Please copy out the records that follow, word for word.

• [DATA FOR THIS EXERCISE]
*** Block opens ***

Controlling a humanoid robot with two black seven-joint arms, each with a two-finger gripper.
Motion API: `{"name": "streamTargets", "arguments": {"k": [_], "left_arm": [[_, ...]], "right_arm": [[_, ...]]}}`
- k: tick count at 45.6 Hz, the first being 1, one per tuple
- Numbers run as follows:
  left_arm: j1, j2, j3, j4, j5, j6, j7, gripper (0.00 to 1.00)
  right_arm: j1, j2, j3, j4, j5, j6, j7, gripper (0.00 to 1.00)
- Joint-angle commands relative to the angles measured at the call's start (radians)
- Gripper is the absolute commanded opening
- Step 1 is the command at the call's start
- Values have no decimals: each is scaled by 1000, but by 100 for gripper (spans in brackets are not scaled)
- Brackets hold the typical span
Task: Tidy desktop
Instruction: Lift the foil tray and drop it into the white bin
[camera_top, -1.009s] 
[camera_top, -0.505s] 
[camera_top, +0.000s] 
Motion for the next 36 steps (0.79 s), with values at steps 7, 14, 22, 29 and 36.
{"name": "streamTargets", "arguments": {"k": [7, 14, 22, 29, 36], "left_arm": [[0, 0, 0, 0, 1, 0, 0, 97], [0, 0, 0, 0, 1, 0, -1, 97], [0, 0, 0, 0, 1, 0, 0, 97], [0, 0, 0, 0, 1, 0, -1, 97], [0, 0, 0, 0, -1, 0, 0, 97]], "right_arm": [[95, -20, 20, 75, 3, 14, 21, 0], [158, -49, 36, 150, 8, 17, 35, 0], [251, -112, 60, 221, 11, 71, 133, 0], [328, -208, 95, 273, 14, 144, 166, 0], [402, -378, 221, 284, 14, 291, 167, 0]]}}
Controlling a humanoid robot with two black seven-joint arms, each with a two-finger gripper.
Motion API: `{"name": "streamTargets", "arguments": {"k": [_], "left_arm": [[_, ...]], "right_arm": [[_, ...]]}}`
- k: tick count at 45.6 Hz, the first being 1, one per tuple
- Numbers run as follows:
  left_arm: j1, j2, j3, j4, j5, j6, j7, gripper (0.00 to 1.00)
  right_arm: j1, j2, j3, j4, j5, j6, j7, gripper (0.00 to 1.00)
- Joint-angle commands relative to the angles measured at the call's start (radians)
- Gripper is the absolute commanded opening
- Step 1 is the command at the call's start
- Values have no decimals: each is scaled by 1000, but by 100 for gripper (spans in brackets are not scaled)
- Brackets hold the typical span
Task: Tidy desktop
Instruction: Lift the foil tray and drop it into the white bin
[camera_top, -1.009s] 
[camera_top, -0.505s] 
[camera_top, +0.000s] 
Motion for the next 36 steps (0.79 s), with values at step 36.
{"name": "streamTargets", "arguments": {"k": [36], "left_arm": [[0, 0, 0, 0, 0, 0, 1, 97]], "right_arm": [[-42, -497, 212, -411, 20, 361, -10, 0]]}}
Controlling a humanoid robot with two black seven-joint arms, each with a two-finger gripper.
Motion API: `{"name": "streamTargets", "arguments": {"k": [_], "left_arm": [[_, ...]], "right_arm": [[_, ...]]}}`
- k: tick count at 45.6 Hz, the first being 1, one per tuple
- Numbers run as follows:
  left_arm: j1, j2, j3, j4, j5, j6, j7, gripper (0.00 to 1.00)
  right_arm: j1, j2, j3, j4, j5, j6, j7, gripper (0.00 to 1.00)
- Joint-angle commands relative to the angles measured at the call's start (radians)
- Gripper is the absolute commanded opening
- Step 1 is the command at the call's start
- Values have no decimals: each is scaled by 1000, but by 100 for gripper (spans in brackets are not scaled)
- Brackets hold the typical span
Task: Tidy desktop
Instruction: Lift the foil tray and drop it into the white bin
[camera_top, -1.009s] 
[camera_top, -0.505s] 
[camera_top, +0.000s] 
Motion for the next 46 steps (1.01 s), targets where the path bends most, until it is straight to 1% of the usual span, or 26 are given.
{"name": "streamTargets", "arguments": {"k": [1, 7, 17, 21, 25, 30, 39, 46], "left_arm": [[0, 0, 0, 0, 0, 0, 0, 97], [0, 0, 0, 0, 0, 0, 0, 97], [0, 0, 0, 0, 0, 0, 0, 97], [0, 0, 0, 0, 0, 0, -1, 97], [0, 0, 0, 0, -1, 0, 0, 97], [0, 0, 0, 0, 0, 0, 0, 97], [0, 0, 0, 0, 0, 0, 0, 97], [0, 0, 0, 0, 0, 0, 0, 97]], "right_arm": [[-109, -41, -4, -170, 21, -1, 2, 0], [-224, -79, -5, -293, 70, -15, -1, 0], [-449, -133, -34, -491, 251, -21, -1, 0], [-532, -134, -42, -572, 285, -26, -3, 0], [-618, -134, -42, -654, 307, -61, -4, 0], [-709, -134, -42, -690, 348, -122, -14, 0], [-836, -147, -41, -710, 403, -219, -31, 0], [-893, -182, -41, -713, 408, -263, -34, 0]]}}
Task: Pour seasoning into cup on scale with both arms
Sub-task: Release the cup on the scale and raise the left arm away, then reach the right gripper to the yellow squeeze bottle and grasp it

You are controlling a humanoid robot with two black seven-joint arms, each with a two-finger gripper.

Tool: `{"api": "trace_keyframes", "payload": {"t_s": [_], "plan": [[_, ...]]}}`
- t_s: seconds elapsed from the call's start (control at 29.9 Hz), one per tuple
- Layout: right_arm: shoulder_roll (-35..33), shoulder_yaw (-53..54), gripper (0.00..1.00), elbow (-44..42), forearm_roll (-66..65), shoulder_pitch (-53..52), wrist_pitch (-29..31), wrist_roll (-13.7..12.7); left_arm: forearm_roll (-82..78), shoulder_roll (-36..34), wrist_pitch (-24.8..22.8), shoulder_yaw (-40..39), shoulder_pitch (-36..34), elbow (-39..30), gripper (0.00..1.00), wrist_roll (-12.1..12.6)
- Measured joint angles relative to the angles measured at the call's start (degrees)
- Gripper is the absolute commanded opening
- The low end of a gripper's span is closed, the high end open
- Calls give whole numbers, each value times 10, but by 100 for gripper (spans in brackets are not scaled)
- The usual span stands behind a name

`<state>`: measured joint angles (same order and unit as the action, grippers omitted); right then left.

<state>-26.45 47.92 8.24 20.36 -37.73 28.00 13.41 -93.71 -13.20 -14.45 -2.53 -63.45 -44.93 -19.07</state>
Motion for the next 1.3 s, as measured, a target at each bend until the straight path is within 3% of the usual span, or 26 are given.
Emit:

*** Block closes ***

• [RESPONSE TO THIS EXERCISE]
Controlling a humanoid robot with two black seven-joint arms, each with a two-finger gripper.
Motion API: `{"name": "streamTargets", "arguments": {"k": [_], "left_arm": [[_, ...]], "right_arm": [[_, ...]]}}`
- k: tick count at 45.6 Hz, the first being 1, one per tuple
- Numbers run as follows:
  left_arm: j1, j2, j3, j4, j5, j6, j7, gripper (0.00 to 1.00)
  right_arm: j1, j2, j3, j4, j5, j6, j7, gripper (0.00 to 1.00)
- Joint-angle commands relative to the angles measured at the call's start (radians)
- Gripper is the absolute commanded opening
- Step 1 is the command at the call's start
- Values have no decimals: each is scaled by 1000, but by 100 for gripper (spans in brackets are not scaled)
- Brackets hold the typical span
Task: Tidy desktop
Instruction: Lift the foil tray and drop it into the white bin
[camera_top, -1.009s] 
[camera_top, -0.505s] 
[camera_top, +0.000s] 
Motion for the next 36 steps (0.79 s), with values at steps 7, 14, 22, 29 and 36.
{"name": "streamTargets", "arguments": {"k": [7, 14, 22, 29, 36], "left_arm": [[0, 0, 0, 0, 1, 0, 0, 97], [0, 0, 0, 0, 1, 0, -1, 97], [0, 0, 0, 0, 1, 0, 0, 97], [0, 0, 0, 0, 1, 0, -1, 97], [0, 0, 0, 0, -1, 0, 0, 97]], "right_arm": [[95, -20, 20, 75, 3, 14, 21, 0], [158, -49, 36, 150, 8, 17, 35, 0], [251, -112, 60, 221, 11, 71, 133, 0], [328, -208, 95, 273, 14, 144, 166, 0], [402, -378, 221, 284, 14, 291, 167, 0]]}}
Controlling a humanoid robot with two black seven-joint arms, each with a two-finger gripper.
Motion API: `{"name": "streamTargets", "arguments": {"k": [_], "left_arm": [[_, ...]], "right_arm": [[_, ...]]}}`
- k: tick count at 45.6 Hz, the first being 1, one per tuple
- Numbers run as follows:
  left_arm: j1, j2, j3, j4, j5, j6, j7, gripper (0.00 to 1.00)
  right_arm: j1, j2, j3, j4, j5, j6, j7, gripper (0.00 to 1.00)
- Joint-angle commands relative to the angles measured at the call's start (radians)
- Gripper is the absolute commanded opening
- Step 1 is the command at the call's start
- Values have no decimals: each is scaled by 1000, but by 100 for gripper (spans in brackets are not scaled)
- Brackets hold the typical span
Task: Tidy desktop
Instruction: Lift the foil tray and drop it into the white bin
[camera_top, -1.009s] 
[camera_top, -0.505s] 
[camera_top, +0.000s] 
Motion for the next 36 steps (0.79 s), with values at step 36.
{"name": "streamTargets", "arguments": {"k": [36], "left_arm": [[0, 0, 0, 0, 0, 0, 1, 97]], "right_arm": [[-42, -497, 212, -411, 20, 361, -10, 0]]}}
Controlling a humanoid robot with two black seven-joint arms, each with a two-finger gripper.
Motion API: `{"name": "streamTargets", "arguments": {"k": [_], "left_arm": [[_, ...]], "right_arm": [[_, ...]]}}`
- k: tick count at 45.6 Hz, the first being 1, one per tuple
- Numbers run as follows:
  left_arm: j1, j2, j3, j4, j5, j6, j7, gripper (0.00 to 1.00)
  right_arm: j1, j2, j3, j4, j5, j6, j7, gripper (0.00 to 1.00)
- Joint-angle commands relative to the angles measured at the call's start (radians)
- Gripper is the absolute commanded opening
- Step 1 is the command at the call's start
- Values have no decimals: each is scaled by 1000, but by 100 for gripper (spans in brackets are not scaled)
- Brackets hold the typical span
Task: Tidy desktop
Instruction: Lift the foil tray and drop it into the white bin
[camera_top, -1.009s] 
[camera_top, -0.505s] 
[camera_top, +0.000s] 
Motion for the next 46 steps (1.01 s), targets where the path bends most, until it is straight to 1% of the usual span, or 26 are given.
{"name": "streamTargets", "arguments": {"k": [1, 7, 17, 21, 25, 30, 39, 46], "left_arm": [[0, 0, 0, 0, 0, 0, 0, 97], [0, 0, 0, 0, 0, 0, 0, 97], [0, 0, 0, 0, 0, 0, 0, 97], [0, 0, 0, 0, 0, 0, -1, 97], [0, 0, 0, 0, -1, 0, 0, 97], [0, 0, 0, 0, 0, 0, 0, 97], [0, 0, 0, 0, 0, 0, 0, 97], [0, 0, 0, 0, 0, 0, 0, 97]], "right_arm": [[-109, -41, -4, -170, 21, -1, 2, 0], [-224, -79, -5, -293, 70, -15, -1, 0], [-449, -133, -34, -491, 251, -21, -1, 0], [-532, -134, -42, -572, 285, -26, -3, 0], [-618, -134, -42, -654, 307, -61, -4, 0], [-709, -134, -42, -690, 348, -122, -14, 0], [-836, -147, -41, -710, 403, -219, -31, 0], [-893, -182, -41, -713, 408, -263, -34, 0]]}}
Task: Pour seasoning into cup on scale with both arms
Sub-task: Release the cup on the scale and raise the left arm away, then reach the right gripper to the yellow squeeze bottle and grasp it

You are controlling a humanoid robot with two black seven-joint arms, each with a two-finger gripper.

Tool: `{"api": "trace_keyframes", "payload": {"t_s": [_], "plan": [[_, ...]]}}`
- t_s: seconds elapsed from the call's start (control at 29.9 Hz), one per tuple
- Layout: right_arm: shoulder_roll (-35..33), shoulder_yaw (-53..54), gripper (0.00..1.00), elbow (-44..42), forearm_roll (-66..65), shoulder_pitch (-53..52), wrist_pitch (-29..31), wrist_roll (-13.7..12.7); left_arm: forearm_roll (-82..78), shoulder_roll (-36..34), wrist_pitch (-24.8..22.8), shoulder_yaw (-40..39), shoulder_pitch (-36..34), elbow (-39..30), gripper (0.00..1.00), wrist_roll (-12.1..12.6)
- Measured joint angles relative to the angles measured at the call's start (degrees)
- Gripper is the absolute commanded opening
- The low end of a gripper's span is closed, the high end open
- Calls give whole numbers, each value times 10, but by 100 for gripper (spans in brackets are not scaled)
- The usual span stands behind a name

`<state>`: measured joint angles (same order and unit as the action, grippers omitted); right then left.

<state>-26.45 47.92 8.24 20.36 -37.73 28.00 13.41 -93.71 -13.20 -14.45 -2.53 -63.45 -44.93 -19.07</state>
Motion for the next 1.3 s, as measured, a target at each bend until the straight path is within 3% of the usual span, or 26 are given.
Emit:

The exercise is done.